447, 481 S.E.2d 169 (Ct.App.1997) (no Batson violation in which the lawyer had neutral reasons for the five beatings against men).   Therefore, this record does not support the trial judge`s finding of a violation by Batson. As a result, the trial judge wrongly ruled that these strikes violated Batson and the complainant was denied the right to exercise his compelling challenges. Lieutenant-Colonel Ford`s awards and honours include the Bronze Star Medal, meritorious Service Medal, Joint Service Commendation Medal, Army Commendation Medal, Army Achievement Medal, Iraq Campaign Medal, Volunteer Medal, U.S. Army Aerial Assault Badge, the U.S. Army Parachute Badge, the Royal Canadian Army Parachute Badge and the Australian Army Parachute Badge. The complainant then explained why he had beaten these jurors.   The complainant beat Jury #7 because her husband`s family was active in the rescue team, which is a “quasi-police” activity, according to the complainant.   The complainant beat Juror #2 and Juror #99 because they work in the banking industry.
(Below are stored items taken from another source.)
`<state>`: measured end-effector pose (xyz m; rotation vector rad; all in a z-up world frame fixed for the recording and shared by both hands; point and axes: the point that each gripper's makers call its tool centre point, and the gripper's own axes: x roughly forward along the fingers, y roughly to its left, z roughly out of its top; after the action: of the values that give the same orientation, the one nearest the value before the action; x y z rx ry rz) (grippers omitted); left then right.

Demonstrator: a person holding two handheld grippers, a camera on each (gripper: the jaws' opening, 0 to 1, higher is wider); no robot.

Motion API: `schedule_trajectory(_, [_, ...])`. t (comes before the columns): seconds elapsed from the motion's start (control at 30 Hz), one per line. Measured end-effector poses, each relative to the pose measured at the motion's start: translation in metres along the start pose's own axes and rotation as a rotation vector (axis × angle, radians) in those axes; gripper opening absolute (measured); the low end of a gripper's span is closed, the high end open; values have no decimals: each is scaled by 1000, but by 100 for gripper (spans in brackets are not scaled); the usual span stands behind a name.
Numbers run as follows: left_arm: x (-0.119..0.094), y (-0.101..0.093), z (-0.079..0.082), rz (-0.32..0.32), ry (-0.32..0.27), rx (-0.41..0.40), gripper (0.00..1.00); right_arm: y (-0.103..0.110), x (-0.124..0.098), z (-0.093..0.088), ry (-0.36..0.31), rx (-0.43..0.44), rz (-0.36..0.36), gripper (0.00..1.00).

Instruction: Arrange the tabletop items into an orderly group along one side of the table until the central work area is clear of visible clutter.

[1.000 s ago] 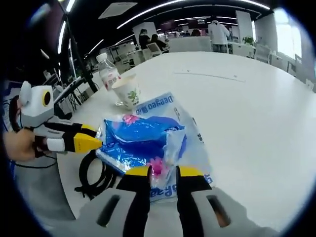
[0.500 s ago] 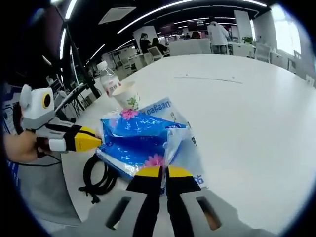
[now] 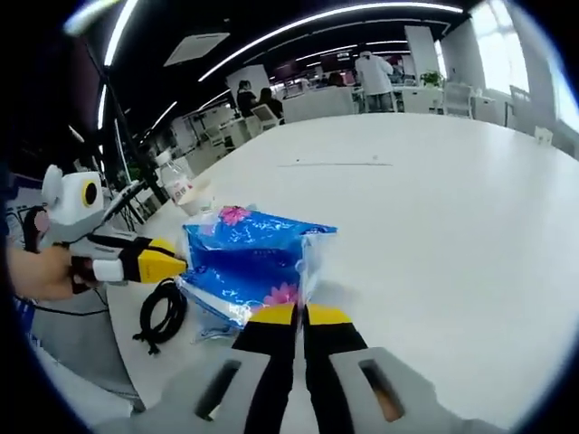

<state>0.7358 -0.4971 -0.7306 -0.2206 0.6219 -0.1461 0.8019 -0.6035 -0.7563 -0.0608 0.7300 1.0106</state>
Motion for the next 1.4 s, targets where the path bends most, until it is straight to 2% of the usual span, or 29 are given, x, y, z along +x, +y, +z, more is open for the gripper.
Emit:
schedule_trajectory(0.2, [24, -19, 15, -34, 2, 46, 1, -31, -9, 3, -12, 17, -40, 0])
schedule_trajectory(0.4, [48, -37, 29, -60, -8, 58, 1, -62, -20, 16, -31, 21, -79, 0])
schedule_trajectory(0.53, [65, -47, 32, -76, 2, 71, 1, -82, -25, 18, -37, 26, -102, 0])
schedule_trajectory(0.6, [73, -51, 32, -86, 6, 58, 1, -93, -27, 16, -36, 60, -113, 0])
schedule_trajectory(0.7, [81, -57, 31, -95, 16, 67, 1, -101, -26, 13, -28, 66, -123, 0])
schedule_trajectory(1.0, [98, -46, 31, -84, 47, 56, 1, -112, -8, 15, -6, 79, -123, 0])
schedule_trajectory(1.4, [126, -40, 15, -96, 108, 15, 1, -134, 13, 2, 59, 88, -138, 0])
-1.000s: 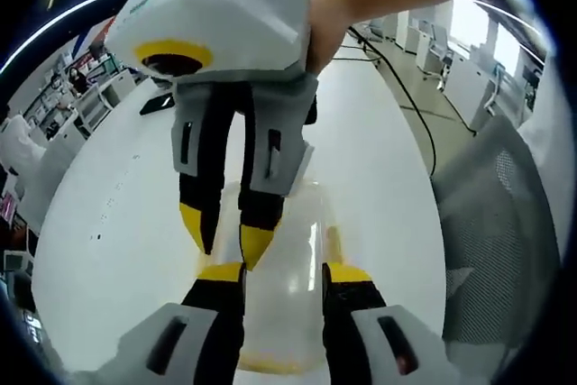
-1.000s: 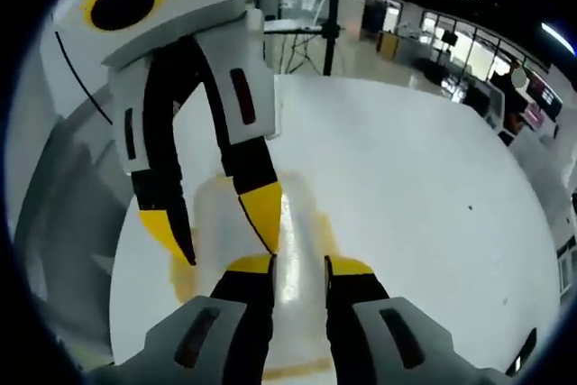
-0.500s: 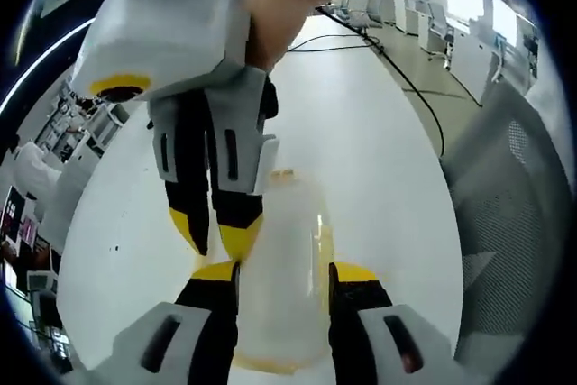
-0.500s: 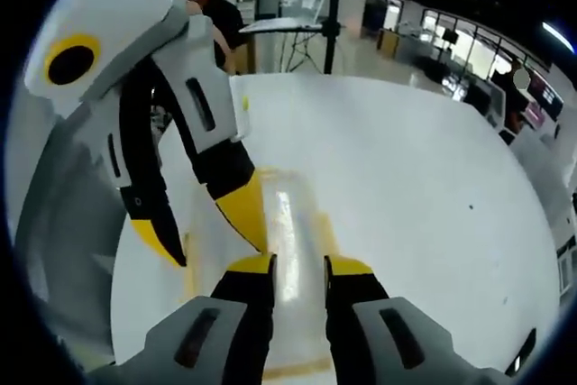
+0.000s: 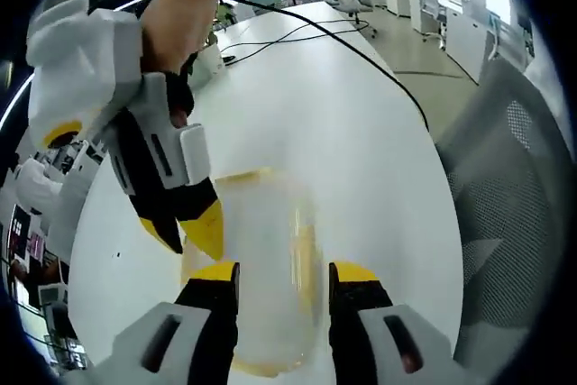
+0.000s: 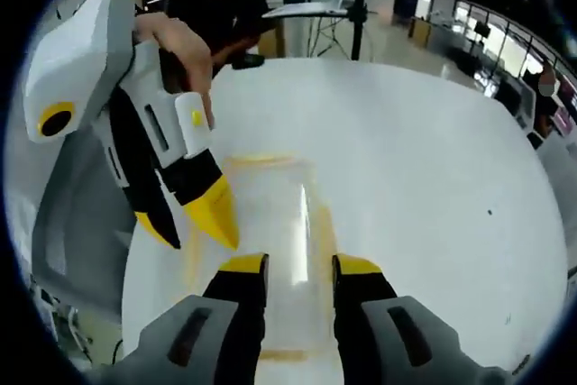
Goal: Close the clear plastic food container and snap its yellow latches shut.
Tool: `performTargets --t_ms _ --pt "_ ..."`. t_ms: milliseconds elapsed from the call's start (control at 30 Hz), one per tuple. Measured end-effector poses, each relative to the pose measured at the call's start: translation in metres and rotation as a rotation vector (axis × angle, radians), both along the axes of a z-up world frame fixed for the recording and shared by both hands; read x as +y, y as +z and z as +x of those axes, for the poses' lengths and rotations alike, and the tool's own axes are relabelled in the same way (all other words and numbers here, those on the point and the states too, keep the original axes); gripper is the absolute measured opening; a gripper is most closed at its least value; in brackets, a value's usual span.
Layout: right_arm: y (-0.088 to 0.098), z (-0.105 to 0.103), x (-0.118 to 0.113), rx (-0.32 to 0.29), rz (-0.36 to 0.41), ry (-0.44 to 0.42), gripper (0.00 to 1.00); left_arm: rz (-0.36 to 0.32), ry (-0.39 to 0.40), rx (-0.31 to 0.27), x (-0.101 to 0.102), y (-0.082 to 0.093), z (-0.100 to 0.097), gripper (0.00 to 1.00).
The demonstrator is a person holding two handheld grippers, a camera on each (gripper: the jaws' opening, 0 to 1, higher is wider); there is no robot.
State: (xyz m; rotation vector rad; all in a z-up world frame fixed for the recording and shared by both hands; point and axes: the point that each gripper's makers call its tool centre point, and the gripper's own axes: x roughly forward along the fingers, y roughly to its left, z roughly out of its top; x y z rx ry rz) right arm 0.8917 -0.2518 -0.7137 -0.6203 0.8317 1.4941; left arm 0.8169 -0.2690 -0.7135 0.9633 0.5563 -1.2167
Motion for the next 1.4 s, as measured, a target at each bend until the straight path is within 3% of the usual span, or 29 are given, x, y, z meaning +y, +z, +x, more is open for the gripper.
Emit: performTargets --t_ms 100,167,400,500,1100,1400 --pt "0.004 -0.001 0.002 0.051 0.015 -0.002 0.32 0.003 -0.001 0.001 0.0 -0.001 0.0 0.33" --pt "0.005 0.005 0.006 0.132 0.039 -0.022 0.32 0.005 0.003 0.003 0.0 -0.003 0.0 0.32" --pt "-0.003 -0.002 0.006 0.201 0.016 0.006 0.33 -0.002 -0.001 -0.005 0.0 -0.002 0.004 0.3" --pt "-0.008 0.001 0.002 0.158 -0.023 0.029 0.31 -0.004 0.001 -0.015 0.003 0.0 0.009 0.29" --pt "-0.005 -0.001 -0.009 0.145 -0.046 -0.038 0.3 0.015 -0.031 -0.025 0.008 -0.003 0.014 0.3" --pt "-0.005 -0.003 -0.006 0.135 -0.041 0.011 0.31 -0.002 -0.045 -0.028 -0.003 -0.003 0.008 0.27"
  Juror No. 96 was beaten because her husband is a “lieutenant in the Dillon County Police.”   Judge No. 89 was struck because, as an employee of McLeod Hospital, she “tended to believe all the evidence presented by a physician.”   Judge No. 124 was met because he works for a school district.   Judge No. 105 was struck because he lived in the same trailer park as the victim`s mother.   The complainant beat Juror No. 48 because he is a paramedic and “worked closely with law enforcement and also worked closely with medical staff.” Juror #112 was met because she works for a church.   The defense attorney had a bad experience when a minister has already served on a jury, so he avoids putting church employees on a jury.   Juror #113 was met because he is an educator and because his wife works for Rural Sanitation.

  According to defense lawyers, his law firm has recently had problems with this company.   The complainant beat Juror No. 95 because she works at a local hardware store owned by a former long-time Dillon County judge, and her staff are exposed to law enforcement ideas because many law enforcement officers regularly visit the store.